Well, the blinds actually aren’t all. There also are two $6,500 high-definition desktop videoconferencing units, which, as of last week, didn’t mesh with the department’s broader telecommunications system and, so, were being used as what a department employee called “a very expensive computer monitor.”
The rest of the $1.7 million worth of equipment hasn’t been delivered, largely because the new education superintendent’s team says it can’t figure out why the former superintendent’s administration bought it.
“It’s frustrating,” said David Galvin, a top aide to first-year Superintendent of Public Instruction Glenda Ritz. “It’s just frustrating because it seems there wasn’t a lot of thought put into the purchase.
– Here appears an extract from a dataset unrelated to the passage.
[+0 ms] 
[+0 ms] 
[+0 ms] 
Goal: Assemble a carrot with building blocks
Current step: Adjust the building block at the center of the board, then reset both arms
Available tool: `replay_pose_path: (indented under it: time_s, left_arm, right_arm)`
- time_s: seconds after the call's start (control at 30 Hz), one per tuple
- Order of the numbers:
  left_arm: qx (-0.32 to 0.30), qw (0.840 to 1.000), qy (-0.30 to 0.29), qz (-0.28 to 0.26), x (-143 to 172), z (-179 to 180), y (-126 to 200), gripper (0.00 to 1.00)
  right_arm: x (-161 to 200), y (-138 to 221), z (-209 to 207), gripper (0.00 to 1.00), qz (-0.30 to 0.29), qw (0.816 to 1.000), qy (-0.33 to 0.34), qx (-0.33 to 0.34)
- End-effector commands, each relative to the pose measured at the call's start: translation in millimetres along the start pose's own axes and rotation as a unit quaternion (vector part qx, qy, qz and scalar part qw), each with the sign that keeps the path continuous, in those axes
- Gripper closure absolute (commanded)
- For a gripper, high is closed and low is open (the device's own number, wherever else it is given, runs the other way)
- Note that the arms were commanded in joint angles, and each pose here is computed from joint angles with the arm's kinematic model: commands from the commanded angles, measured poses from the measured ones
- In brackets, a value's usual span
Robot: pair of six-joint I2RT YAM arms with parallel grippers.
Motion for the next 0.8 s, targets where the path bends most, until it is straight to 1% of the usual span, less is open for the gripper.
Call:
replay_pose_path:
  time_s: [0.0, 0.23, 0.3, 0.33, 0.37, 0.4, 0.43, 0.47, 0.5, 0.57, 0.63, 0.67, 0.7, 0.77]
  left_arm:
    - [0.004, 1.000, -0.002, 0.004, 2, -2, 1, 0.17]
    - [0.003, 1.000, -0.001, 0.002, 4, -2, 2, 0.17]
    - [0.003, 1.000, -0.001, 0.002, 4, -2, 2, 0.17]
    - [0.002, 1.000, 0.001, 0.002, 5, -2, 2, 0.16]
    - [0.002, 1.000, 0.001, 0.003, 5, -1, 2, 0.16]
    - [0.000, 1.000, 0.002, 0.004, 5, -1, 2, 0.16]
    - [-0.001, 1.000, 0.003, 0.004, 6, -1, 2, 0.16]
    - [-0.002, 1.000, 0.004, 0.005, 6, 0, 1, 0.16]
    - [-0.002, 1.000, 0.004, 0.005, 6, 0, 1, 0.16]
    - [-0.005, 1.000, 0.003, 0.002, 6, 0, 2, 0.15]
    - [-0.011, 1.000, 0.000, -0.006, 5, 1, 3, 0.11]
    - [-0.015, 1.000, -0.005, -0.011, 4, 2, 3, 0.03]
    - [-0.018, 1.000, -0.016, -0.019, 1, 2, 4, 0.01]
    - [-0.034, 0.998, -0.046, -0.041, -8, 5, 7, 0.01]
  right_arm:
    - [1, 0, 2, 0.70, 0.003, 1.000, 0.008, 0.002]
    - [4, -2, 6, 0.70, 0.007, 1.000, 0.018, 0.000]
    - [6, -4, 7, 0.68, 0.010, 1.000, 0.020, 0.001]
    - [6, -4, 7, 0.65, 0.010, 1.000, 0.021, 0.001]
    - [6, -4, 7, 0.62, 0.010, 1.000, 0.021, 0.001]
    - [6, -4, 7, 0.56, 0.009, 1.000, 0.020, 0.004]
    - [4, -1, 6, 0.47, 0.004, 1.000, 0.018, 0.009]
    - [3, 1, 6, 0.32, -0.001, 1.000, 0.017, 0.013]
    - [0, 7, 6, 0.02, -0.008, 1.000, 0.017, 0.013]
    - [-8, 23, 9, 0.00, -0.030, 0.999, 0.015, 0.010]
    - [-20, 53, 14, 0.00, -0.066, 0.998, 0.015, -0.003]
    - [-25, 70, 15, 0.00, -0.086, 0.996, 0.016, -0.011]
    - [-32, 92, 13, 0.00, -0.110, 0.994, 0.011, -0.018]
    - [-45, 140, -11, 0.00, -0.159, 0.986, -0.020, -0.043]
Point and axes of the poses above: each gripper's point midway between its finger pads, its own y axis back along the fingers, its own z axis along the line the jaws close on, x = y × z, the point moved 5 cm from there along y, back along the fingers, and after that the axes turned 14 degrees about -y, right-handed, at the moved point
A lot of tax dollars were spent on something that we don’t know how to use, and we don’t even know if it’s needed.”Equally troubling is the conflict of interest Tully uncovered:
The purchase was finalized last summer, about three months before former Superintendent Tony Bennett lost his re-election bid. A three-page sales agreement includes dozens of pieces of high-tech equipment, software and services sold by California-based Cisco Systems, which at the time of the purchase employed Bennett’s former chief of staff.In the comments section of the Star, I saw many conservatives and Republicans trying to justify the expenditure. They should stop. Just because someone is wearing a Republican uniform doesn't mean they are above criticism for an inexcusable conflict of interest and recklessly spending the taxpayers money.
... Bennett’s office signed the contract to buy the equipment about 18 months after his one-time chief of staff, Todd Huston, took a job as an education consultant and business development manager at Cisco. Huston, now a state lawmaker representing a Fishers-based district, continued to serve as a close political and policy adviser to Bennett while working for Cisco. In a recent interview, he said he acted as a facilitator between Cisco and Bennett’s office during the deal but added that he earned no commission from it.